## Work order
Check each line of the records below and collect those that include the word "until".

## Data supplied
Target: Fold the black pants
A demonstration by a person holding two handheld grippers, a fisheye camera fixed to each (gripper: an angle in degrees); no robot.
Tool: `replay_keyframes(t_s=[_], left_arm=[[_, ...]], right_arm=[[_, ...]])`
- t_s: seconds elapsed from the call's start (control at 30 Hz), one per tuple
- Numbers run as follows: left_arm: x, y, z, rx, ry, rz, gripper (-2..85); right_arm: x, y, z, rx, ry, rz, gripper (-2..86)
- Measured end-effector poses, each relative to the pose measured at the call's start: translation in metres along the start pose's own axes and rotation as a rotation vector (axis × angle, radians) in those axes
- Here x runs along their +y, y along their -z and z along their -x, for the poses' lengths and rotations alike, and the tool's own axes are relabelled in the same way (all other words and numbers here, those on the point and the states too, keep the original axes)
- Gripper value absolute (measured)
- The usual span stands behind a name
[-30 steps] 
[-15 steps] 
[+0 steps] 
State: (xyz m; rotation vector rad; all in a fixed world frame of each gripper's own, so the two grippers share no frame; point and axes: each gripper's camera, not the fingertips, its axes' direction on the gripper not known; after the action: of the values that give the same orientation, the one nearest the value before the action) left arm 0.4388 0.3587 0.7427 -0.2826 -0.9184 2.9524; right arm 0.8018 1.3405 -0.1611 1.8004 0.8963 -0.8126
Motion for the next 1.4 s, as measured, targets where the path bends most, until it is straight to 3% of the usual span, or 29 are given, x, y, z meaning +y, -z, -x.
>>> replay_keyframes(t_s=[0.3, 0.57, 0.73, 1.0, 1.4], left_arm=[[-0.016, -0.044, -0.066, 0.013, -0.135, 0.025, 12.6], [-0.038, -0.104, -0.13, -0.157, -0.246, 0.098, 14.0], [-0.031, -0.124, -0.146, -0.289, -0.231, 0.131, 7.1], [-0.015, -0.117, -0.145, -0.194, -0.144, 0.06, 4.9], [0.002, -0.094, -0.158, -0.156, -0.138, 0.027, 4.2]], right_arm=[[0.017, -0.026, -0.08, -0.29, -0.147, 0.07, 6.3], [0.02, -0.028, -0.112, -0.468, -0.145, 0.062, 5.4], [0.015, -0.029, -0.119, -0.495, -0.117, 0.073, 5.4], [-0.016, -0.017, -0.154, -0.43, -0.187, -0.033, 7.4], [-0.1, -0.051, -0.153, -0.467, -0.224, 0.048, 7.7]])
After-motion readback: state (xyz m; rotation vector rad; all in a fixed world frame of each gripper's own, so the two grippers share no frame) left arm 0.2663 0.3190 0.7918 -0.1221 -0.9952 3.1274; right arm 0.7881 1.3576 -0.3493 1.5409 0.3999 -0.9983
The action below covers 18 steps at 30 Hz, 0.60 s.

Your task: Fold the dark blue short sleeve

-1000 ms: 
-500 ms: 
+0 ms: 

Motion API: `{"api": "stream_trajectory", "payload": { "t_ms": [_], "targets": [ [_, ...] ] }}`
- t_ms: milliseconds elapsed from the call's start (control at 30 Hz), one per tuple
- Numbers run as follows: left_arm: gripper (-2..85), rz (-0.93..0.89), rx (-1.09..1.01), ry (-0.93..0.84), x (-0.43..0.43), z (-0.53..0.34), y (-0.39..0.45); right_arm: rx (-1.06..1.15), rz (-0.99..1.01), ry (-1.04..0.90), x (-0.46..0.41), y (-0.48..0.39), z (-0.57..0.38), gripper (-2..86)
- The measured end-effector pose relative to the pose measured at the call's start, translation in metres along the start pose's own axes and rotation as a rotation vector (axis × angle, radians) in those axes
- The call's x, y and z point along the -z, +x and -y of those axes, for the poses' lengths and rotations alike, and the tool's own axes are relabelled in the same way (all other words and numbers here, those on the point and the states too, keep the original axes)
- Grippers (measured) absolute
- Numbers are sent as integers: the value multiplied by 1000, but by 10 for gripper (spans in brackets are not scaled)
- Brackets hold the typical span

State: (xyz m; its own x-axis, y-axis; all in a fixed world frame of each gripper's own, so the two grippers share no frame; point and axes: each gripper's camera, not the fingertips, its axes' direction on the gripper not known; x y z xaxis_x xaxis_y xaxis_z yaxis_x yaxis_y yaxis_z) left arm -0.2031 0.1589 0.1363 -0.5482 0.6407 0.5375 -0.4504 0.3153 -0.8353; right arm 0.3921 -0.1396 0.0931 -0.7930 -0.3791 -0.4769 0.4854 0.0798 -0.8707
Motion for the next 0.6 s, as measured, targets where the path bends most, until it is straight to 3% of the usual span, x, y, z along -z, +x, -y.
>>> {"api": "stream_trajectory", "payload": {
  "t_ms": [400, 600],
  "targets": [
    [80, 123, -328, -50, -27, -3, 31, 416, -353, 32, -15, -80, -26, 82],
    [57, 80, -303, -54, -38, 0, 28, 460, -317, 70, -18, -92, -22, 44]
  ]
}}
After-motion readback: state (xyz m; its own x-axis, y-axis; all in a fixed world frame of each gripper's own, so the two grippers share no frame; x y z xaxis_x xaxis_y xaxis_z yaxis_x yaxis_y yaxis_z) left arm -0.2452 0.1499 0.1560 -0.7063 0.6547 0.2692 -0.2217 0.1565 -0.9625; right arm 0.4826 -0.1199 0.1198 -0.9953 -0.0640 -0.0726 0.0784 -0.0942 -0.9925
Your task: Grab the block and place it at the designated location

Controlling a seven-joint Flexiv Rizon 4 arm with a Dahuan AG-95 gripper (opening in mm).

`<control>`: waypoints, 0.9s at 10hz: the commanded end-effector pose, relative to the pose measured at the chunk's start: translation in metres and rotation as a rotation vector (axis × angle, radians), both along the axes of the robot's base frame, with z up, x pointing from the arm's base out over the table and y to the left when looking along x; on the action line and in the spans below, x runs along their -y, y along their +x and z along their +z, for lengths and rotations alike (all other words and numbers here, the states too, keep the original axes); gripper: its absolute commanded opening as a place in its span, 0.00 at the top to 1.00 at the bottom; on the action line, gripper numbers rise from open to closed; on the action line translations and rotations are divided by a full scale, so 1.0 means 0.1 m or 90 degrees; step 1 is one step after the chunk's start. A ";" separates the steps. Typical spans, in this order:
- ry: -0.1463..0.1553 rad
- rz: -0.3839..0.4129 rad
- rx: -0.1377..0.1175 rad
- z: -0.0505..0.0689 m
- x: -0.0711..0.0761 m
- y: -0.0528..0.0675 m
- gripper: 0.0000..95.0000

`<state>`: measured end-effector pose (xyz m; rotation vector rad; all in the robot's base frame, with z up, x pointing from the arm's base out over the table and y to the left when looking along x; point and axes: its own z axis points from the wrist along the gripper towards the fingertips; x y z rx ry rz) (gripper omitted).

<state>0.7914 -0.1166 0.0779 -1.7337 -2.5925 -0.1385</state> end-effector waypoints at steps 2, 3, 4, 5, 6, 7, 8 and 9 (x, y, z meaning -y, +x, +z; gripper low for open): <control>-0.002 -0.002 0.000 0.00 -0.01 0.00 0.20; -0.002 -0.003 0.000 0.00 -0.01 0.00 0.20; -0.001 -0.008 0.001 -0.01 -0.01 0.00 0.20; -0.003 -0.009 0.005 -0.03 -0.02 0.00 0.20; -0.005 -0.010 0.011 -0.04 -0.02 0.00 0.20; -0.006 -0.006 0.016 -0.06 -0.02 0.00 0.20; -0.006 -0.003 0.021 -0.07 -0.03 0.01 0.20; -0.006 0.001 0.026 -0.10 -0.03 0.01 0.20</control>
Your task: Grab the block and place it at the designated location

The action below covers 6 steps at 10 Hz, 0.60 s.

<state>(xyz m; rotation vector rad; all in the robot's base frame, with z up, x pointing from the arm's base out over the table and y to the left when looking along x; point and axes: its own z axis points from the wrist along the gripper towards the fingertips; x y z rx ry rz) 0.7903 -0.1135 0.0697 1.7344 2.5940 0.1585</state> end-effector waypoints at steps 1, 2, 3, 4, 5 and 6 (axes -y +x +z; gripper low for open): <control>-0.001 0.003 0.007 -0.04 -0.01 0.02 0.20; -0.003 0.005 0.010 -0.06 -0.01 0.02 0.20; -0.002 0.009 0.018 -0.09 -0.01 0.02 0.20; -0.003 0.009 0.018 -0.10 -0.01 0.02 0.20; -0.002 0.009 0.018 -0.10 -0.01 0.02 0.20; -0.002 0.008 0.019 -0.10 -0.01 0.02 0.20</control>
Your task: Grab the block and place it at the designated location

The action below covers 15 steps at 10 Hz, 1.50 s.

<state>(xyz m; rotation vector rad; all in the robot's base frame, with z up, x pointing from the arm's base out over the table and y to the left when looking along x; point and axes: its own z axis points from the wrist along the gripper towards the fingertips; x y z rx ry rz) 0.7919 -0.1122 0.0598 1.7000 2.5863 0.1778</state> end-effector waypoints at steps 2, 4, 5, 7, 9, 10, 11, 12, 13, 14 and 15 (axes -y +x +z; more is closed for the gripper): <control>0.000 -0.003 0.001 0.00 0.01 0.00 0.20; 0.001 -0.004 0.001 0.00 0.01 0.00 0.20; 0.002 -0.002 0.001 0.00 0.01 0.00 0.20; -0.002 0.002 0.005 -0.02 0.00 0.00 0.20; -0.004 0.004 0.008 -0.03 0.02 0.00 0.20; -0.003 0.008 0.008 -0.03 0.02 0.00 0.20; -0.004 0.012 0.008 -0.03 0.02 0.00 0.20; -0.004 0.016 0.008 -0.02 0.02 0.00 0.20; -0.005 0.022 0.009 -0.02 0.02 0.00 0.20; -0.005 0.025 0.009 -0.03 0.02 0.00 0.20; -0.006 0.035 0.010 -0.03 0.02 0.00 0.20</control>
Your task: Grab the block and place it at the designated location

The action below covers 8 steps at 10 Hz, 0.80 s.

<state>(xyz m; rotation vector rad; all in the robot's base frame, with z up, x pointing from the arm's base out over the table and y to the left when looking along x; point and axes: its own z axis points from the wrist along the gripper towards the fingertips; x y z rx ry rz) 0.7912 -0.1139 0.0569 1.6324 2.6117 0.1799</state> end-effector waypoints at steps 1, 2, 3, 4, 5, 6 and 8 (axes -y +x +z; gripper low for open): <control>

## Output
Motion for the next 1.4 s, as measured, targets where the path bends most, until it is straight to 3% of the usual span, or 29 are given, x, y, z meaning +y, -z, -x.
Motion for the next 0.6 s, as measured, targets where the path bends most, until it is straight to 3% of the usual span, x, y, z along -z, +x, -y.

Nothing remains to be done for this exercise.